Findings form the quantitative analysis

Normalization included mapping scores from different pain scales (VRS, NRS, and Heft Parker) onto a common scale for unified comparison with the VAS. This facilitated a comprehensive synthesis of diverse pain assessment metrics.

Subgroup meta-analyses assessed the efficacy of combined intraoral laser therapy relative to control groups (conventional treatment and placebo) over several time periods (Fig. 3). While laser therapy was marginally more effective than conventional treatment at 8 h (Fig. 3b), 24–30 h (Fig. 3d), and 48–72 h (Fig. 3e), these differences were not statistically significant. However, laser therapy significantly outperformed placebo consistently up to 48 h.
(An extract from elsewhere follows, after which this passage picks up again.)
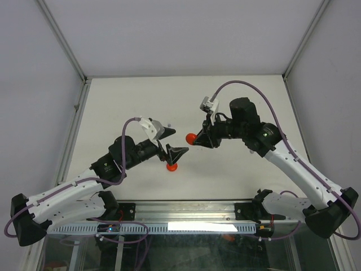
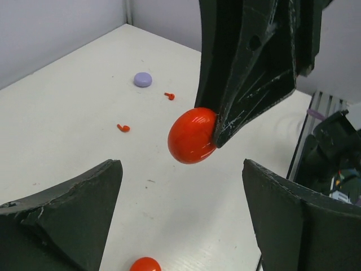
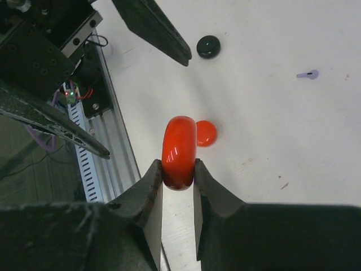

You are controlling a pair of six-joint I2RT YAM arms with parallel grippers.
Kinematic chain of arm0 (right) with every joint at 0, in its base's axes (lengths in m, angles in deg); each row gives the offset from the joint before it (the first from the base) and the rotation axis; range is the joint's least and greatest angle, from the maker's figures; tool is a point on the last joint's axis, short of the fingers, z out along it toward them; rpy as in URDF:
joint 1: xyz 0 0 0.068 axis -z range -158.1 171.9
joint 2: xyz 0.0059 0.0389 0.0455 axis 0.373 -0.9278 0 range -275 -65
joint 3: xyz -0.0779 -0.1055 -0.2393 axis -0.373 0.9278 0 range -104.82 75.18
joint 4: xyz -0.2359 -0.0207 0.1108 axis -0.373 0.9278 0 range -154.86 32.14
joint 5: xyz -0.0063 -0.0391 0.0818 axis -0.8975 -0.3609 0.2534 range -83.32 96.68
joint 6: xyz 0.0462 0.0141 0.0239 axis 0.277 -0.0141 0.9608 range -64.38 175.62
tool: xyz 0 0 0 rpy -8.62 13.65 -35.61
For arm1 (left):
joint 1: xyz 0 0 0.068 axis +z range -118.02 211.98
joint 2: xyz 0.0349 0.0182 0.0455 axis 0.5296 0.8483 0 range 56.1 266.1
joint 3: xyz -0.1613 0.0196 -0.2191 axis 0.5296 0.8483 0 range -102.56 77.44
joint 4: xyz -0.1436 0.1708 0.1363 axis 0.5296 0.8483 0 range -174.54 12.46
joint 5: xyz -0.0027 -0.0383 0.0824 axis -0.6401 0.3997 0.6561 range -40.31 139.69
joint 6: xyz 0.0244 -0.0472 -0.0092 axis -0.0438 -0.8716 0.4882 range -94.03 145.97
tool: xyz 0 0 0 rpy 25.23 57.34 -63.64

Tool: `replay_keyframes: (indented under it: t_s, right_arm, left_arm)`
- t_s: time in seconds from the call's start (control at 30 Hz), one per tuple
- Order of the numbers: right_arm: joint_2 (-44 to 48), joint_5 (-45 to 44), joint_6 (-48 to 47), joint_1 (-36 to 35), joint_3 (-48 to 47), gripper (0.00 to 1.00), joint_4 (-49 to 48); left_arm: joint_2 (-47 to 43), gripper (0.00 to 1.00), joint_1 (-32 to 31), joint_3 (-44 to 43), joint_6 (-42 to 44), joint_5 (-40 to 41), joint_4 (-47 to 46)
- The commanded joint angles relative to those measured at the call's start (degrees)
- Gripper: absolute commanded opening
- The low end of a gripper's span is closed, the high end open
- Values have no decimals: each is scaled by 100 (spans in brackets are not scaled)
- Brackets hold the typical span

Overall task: Insert the wireless bluetooth earbuds into the charging case
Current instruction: Pick up the charging case at the center of the board.

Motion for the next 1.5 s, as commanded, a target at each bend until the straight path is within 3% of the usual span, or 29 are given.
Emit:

For instance, there were significant statistical differences at several time intervals: at 4 to 6 h, the odds ratio (OR) was 11.1 (95% CI: 2.69–45.6) with p < 0.001; at 8 h, the OR was 12.9 (95% CI: 252.1-660003) with p < 0.001; at 12 h, the OR was 11.2 (95% CI: 2.51–49.9) with p = 0.002; and at 24 h, the OR was 15.9 (95% CI: 1.34–190.6) with p = 0.029. Particularly, when comparing combined controls, laser therapy demonstrated a significant advantage from 4 to 72 h.

Fig. 3
figure 3

Subgroup meta-analysis comparing intraoral laser therapy to conventional treatment and placebo at intervals: (a) 4–6 h, (b) 8 h, (c) 12 h, (d) 24–30 h, (e) 48–72 h, and (f) 7 days.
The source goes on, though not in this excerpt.